What needs to be done:
Would you please retype, exactly, the lines of the listing below between the line with "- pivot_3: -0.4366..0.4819" and the line with "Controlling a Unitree", inclusive?

=== Dataset section ===

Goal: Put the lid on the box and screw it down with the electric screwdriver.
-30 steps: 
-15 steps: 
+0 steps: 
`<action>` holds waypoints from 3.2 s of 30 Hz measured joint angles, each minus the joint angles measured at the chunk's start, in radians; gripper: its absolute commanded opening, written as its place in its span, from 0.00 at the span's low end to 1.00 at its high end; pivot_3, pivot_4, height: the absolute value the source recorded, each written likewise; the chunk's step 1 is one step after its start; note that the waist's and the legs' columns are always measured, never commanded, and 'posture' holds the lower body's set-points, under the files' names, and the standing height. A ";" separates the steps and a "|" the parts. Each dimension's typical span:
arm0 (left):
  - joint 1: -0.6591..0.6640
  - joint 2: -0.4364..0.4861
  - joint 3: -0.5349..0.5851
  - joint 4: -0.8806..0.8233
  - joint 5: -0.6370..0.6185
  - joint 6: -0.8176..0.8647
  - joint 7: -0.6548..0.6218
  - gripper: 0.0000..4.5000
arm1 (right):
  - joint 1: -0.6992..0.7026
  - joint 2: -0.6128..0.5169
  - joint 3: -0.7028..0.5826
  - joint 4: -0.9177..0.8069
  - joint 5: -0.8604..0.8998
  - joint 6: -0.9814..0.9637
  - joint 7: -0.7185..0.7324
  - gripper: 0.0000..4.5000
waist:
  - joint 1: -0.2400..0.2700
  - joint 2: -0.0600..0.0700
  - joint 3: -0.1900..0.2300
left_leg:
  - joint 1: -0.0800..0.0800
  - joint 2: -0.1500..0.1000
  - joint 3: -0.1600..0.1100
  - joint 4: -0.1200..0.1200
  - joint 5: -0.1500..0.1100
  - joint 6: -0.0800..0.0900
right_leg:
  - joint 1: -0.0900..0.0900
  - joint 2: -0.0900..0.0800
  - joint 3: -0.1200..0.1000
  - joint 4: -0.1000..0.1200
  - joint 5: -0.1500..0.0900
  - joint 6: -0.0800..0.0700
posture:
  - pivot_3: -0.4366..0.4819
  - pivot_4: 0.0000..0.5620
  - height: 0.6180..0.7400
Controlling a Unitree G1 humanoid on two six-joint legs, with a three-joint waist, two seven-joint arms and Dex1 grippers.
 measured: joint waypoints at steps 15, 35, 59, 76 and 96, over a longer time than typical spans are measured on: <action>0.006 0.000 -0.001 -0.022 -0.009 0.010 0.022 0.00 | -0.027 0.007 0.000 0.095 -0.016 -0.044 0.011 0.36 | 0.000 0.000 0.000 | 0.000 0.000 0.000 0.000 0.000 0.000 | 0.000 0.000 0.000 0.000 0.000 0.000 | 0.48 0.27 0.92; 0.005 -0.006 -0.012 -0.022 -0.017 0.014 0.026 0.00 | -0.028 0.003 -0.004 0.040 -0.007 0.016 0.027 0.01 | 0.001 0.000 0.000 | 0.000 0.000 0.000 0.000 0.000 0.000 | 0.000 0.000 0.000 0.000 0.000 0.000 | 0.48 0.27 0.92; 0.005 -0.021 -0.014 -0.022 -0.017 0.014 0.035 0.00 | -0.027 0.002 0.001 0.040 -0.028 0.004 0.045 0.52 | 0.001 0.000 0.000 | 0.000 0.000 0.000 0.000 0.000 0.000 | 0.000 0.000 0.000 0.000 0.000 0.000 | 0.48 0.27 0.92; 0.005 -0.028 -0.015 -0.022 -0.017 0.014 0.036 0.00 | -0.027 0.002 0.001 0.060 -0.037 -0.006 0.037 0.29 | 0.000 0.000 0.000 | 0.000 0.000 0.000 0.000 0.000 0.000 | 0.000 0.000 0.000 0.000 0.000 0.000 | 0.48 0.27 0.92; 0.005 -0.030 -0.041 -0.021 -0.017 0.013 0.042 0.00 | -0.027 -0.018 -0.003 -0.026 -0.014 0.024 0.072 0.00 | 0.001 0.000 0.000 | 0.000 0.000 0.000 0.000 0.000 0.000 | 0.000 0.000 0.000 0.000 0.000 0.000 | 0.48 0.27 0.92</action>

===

Written answer:
  - pivot_3: -0.4366..0.4819
  - pivot_4: 0.0000..0.5620
  - height: 0.6180..0.7400
Controlling a Unitree G1 humanoid on two six-joint legs, with a three-joint waist, two seven-joint arms and Dex1 grippers.

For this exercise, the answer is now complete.